Doctrina: La verdadera democracia
En mi transitar por la vida, especialmente en el contexto del conocimiento y análisis de lo socio-político, he redescubierto que “todos cometen errores” y “nadie está libre de pecados como para ser el primero en lanzar la primera piedra”, sin menoscabo de los giros propios de la evolución, desarrollo e integración local, regional e internacional. La cultura panameña, lo que incluye la política partidista, que no cabe duda posee muchas tradiciones y riquezas, es muy inestable, porque es el resultado de los sincretismos sobrevinientes de los contactos entre personas de diferentes valores, ideologías, creencias, intereses y religiones que interactúan o se confrontan en nuestro terruño.
Incontables generaciones han defendido a la democracia como el mejor sistema de gobierno, desde el año 1903, en que Panamá adquiere su condición de Estado libre y soberano, aunque supeditado a la vigilancia e intervención de los Estados Unidos de América y otras potencias mundiales; sin embargo, los logros obtenidos no han sido suficientes. La democracia se ha vuelto una utopía, primordialmente por las distorsiones ideológicas, ya que muchos creen que la política es la satisfacción de los intereses de los que ostentan el poder y sus simpatizantes, dándole poca o ninguna importancia a instituciones o prácticas saludables, como, por ejemplo, las consultas populares y las revocatorias de mandato.
No entiendo mucho aquello de buscar el poder por medio de las alianzas, porque muchas veces se trata del reflejo de los intereses creados, por más nobles que sean o parezcan, por lo que no es tan cierto que lo que se haga o lo que no salga bien sean meros gazapos. Para muchos, las calumnias, injurias, chismes, dobles sentidos y doble moral son métodos para atacar a los rivales políticos, o para mantenerse en el poder o llegar a este. Es imprescindible que releamos y apliquemos las teorías expuestas por los líderes y escritores de todos los tiempos, así como también las experiencias nuestras y de otras naciones en materia, no solo de democracia, sino también de derechos humanos, paz y valores.
Una verdadera democracia debe estar edificada sobre la soberanía popular, que reconoce que todos los ciudadanos son la máxima autoridad del Estado; la libertad, que es el derecho de cada persona a tener su propia identidad y de decidir sobre sus actos, siempre y cuando sus pretensiones no sean contrarias a la ley, la moral y las buenas costumbres; la igualdad, que garantiza que todos los ciudadanos deben tener las mismas oportunidades y deberes; la solidaridad, que consiste en que las personas vulnerables tengan oportunidades especiales para integrarse adecuadamente a la sociedad, y la transparencia en la gestión pública, que genere confianza en las actuaciones de los servidores públicos.

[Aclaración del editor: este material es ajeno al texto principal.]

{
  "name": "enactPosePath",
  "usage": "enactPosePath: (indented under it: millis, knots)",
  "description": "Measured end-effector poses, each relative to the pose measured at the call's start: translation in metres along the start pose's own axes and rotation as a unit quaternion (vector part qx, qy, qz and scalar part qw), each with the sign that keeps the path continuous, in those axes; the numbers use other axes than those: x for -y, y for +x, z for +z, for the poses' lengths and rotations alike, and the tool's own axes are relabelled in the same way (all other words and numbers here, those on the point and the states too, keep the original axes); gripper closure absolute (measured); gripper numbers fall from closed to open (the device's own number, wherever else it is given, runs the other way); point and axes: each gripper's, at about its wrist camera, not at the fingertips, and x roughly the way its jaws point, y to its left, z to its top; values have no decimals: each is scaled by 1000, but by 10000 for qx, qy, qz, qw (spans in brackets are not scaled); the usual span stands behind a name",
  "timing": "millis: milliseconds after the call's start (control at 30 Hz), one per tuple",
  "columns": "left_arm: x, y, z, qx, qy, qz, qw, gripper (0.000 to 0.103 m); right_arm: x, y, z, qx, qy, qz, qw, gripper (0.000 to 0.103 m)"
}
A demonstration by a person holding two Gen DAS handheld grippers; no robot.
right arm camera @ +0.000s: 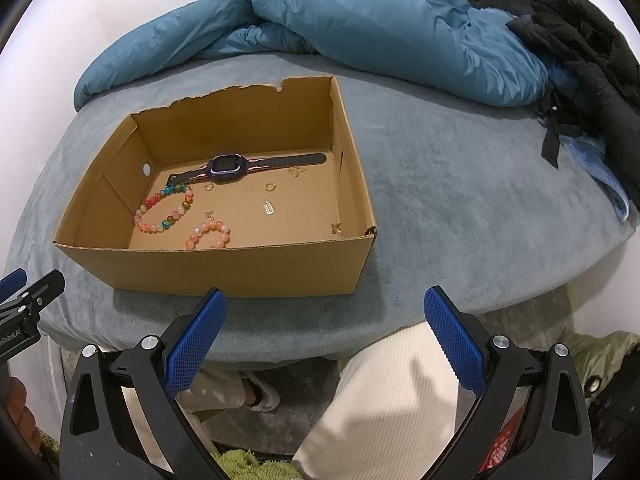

Además, es necesario que la nación panameña, en aras de procurar su permanencia y continuidad política, adopte nuevos estilos de vida, porque el grado de deterioro, decadencia y corrupción social, de acuerdo a las encuestas, estadísticas e indicadores sociales, son más que alarmantes. La verdadera democracia es que todos los habitantes (fíjese que dije habitantes y no tan solamente ciudadanos) sean tomados en cuenta y que les sean resueltas sus necesidades básicas, y no se les discrimine, ni tampoco consiste en que una persona y sus simpatizantes gobiernen el país.
La verdadera democracia es que el pueblo, mediante una Comisión Nacional, tomen privativamente decisiones (y no solamente en virtud de los procesos eleccionarios) tales como la escogencia (y destitución) de los magistrados de la Corte Suprema, magistrados del Tribunal Electoral, magistrados del Tribunal de Cuentas, contralor general de la República, procuradores, defensor del pueblo, fiscal general electoral, los directores o administradores de instituciones rectoras de recursos naturales y, en general, a cualquier funcionario con mando, competencia o jurisdicción en dos o más provincias o comarcas.
La democracia verdadera es algo más serio, profundo y sublime de lo que la clase política (y desgraciadamente una gran cantidad de electores) aún no ha podido ni ha querido entender, y no es una disputa de simpatías al mejor (o peor) estilo de los Carnavales, de los certámenes de belleza y del mercadeo de bienes y servicios.
La verdadera democracia no es que “las mayorías” avasallen irracional, dictatorial, tiránica y despóticamente a las minorías, ni que ciertas cúpulas impongan sus criterios. Hay que deponer prejuicios y malas actitudes, para construir y reconstruir un sistema de gobierno en el que todos estemos persuadidos acerca de la necesidad y la importancia de la democracia, y que, en consecuencia, respetemos las instituciones que sustentan a y emergen de este sistema.